• _WORK TO COMPLETE_: Your task is to restate every entry below word for word and omit the images.
-*-
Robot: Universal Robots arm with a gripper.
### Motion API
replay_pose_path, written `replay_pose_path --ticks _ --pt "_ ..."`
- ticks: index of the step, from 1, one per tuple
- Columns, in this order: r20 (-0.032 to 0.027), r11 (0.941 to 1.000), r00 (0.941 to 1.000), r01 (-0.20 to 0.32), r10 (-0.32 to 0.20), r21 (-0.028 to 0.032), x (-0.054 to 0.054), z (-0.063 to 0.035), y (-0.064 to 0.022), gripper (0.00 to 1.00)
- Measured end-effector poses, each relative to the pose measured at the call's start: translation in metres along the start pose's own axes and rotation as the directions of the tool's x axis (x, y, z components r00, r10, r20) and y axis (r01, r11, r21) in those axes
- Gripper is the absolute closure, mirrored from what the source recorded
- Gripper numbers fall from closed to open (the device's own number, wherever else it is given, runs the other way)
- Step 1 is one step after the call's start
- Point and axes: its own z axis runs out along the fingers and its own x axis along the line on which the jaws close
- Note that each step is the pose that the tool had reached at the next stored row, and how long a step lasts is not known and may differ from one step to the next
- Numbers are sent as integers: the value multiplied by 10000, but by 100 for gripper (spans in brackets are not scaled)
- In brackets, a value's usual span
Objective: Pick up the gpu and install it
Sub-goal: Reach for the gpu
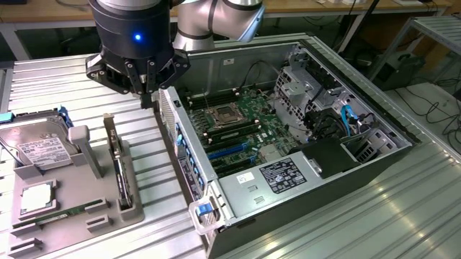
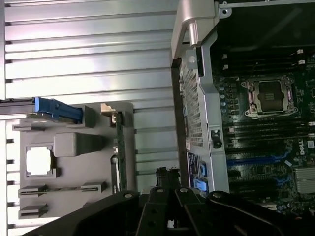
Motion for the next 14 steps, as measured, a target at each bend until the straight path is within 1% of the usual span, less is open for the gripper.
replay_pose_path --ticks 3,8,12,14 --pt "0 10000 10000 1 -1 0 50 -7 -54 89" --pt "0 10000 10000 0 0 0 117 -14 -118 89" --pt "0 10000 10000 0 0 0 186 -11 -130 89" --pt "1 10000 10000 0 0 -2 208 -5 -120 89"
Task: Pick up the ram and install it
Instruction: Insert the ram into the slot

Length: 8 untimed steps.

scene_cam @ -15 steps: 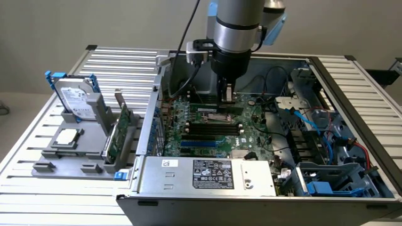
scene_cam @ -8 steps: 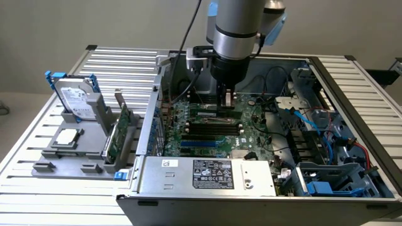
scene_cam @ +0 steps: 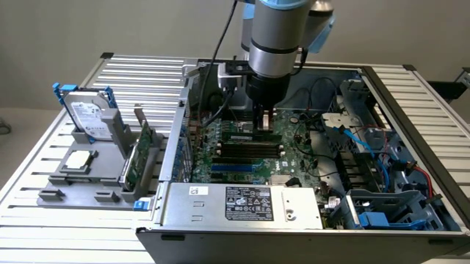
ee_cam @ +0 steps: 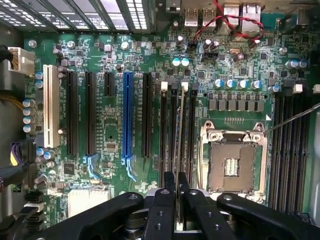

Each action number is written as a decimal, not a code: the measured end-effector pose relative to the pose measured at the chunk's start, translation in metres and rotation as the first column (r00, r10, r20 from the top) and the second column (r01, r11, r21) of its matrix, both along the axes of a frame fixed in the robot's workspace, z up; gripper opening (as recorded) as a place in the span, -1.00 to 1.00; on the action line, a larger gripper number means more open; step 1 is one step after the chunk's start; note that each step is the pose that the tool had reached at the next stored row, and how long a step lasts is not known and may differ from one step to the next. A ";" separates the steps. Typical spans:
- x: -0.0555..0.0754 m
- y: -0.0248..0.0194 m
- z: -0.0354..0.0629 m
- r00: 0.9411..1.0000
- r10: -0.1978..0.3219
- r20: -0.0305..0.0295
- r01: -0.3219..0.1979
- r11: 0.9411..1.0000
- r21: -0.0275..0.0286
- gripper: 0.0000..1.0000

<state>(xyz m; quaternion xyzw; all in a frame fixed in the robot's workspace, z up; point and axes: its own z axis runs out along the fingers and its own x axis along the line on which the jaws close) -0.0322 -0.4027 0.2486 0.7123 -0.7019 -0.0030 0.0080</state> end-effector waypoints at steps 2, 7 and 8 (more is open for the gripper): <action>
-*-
• _OUTPUT FOR THIS TASK_:
Robot: Universal Robots arm with a gripper.
### Motion API
replay_pose_path, written `replay_pose_path --ticks _ --pt "_ ..."`
- ticks: index of the step, from 1, one per tuple
- Columns, in this order: r20 (-0.032 to 0.027), r11 (0.941 to 1.000), r00 (0.941 to 1.000), r01 (-0.20 to 0.32), r10 (-0.32 to 0.20), r21 (-0.028 to 0.032), x (-0.054 to 0.054), z (-0.063 to 0.035), y (-0.064 to 0.022), gripper (0.00 to 1.00)
- Measured end-effector poses, each relative to the pose measured at the call's start: translation in metres along the start pose's own axes and rotation as the directions of the tool's x axis (x, y, z components r00, r10, r20) and y axis (r01, r11, r21) in those axes
- Gripper is the absolute closure, mirrored from what the source recorded
- Gripper numbers fall from closed to open (the device's own number, wherever else it is given, runs the other way)
- Step 1 is one step after the call's start
- Point and axes: its own z axis runs out along the fingers and its own x axis along the line on which the jaws close
- Note that each step is the pose that the tool had reached at the next stored row, and how long a step lasts is not known and may differ from one step to the next
- Numbers are sent as integers: the value multiplied by 10000, but by 100 for gripper (spans in brackets are not scaled)
- In brackets, a value's usual span
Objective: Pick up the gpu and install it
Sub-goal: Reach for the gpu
Motion for the next 14 steps, as measured, a target at each bend until the straight path is within 1% of the usual span, less is open for the gripper.
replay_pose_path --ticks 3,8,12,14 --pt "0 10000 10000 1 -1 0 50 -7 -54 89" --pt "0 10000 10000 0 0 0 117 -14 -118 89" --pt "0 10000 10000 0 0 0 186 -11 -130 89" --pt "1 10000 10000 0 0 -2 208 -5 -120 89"
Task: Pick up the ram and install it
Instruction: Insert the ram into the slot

Length: 8 untimed steps.

scene_cam @ -15 steps: 
scene_cam @ -8 steps: 
scene_cam @ +0 steps: 
ee_cam @ +0 steps: 

Each action number is written as a decimal, not a code: the measured end-effector pose relative to the pose measured at the chunk's start, translation in metres and rotation as the first column (r00, r10, r20 from the top) and the second column (r01, r11, r21) of its matrix, both along the axes of a frame fixed in the robot's workspace, z up; gripper opening (as recorded) as a place in the span, -1.00 to 1.00; on the action line, a larger gripper number means more open; step 1 is one step after the chunk's start; note that each step is the pose that the tool had reached at the next stored row, and how long a step lasts is not known and may differ from one step to the next. A ";" separates the steps. Typical spans:
- x: -0.0555..0.0754 m
- y: -0.0248..0.0194 m
- z: -0.0354..0.0629 m
- r00: 0.9411..1.0000
- r10: -0.1978..0.3219
- r20: -0.0305..0.0295
- r01: -0.3219..0.1979
- r11: 0.9411..1.0000
- r21: -0.0275..0.0286
- gripper: 0.0000..1.0000

<state>(xyz m; quaternion xyzw; all in a frame fixed in the robot's workspace, z up; point and axes: its own z axis runs out along the fingers and its own x axis along the line on which the jaws close) -0.0322 -0.4027 0.2486 0.7123 -0.7019 -0.0030 0.0080</state> end-effector waypoints at steps 2, 7 and 8 (more is open for the gripper): <action>

No further output is required for this exercise.